**WHAT YOU HAVE TO DO**
The answer is to be an exact copy of the lines below running from the line with "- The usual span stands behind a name" down to the line with "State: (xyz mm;", both ends included, and nothing more.

**SUPPLIED DATA**
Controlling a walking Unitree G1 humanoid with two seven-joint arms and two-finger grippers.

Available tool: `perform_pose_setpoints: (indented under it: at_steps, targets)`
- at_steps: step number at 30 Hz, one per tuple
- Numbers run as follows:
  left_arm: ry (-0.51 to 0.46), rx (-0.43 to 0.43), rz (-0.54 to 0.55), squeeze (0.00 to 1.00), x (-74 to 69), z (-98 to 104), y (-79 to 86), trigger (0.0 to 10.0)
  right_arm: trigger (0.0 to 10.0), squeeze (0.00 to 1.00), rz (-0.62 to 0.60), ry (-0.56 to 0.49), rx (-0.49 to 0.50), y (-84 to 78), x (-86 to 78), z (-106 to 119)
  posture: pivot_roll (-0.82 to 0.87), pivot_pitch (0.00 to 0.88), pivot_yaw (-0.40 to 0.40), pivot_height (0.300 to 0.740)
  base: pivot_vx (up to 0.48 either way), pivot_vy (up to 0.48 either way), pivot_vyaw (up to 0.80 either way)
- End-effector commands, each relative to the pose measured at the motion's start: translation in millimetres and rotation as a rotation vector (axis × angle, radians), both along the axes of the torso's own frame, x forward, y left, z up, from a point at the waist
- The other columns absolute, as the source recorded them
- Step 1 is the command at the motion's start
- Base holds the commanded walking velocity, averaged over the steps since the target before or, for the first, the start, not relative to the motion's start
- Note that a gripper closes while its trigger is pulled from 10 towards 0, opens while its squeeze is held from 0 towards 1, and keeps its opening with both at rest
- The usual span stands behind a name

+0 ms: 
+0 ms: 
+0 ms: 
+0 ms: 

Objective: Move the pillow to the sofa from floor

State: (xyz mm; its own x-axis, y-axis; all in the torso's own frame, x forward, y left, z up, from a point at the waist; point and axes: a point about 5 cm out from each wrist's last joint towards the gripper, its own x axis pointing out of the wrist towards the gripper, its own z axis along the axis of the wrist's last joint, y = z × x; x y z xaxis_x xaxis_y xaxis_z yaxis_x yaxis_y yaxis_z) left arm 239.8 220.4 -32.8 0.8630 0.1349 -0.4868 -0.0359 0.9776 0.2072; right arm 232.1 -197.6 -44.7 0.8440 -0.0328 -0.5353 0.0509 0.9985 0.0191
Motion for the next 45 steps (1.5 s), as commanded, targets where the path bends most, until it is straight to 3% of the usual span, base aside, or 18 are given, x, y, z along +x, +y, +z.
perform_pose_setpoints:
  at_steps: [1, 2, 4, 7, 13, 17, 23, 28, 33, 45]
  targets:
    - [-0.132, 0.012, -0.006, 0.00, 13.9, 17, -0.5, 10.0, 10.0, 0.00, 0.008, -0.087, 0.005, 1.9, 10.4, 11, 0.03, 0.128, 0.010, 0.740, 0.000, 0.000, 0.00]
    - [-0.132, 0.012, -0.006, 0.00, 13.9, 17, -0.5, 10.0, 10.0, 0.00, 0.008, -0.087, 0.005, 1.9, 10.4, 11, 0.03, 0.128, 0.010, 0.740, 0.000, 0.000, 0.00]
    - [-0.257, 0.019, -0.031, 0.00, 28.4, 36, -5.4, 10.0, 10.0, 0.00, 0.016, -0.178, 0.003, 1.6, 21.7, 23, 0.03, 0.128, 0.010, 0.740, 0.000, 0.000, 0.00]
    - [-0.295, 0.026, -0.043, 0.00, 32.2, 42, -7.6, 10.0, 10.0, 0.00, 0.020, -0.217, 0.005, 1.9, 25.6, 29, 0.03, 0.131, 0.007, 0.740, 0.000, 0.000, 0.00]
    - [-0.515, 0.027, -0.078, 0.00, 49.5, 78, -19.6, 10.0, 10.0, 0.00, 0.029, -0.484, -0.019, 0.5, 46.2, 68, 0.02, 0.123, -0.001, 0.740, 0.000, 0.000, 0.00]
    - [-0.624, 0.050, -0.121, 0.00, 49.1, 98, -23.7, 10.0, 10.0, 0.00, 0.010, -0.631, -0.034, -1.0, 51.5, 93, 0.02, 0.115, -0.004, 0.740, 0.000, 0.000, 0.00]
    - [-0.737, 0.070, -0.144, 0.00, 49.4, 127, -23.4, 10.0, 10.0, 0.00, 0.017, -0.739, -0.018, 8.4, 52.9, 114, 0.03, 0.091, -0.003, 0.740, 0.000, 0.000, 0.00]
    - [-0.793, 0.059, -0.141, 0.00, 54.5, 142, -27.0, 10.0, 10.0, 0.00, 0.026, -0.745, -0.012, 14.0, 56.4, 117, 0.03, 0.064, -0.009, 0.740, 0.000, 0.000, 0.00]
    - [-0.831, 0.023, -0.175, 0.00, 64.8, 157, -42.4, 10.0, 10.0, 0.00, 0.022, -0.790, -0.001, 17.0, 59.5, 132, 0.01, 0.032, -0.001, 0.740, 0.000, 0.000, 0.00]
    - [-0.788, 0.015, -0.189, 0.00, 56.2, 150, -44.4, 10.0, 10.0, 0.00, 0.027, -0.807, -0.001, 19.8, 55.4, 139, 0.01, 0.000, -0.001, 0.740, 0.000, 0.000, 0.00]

**SOLUTION BELOW**
- The usual span stands behind a name

+0 ms: 
+0 ms: 
+0 ms: 
+0 ms: 

Objective: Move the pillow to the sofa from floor

State: (xyz mm; its own x-axis, y-axis; all in the torso's own frame, x forward, y left, z up, from a point at the waist; point and axes: a point about 5 cm out from each wrist's last joint towards the gripper, its own x axis pointing out of the wrist towards the gripper, its own z axis along the axis of the wrist's last joint, y = z × x; x y z xaxis_x xaxis_y xaxis_z yaxis_x yaxis_y yaxis_z) left arm 239.8 220.4 -32.8 0.8630 0.1349 -0.4868 -0.0359 0.9776 0.2072; right arm 232.1 -197.6 -44.7 0.8440 -0.0328 -0.5353 0.0509 0.9985 0.0191

The response is finished, and the exercise is complete.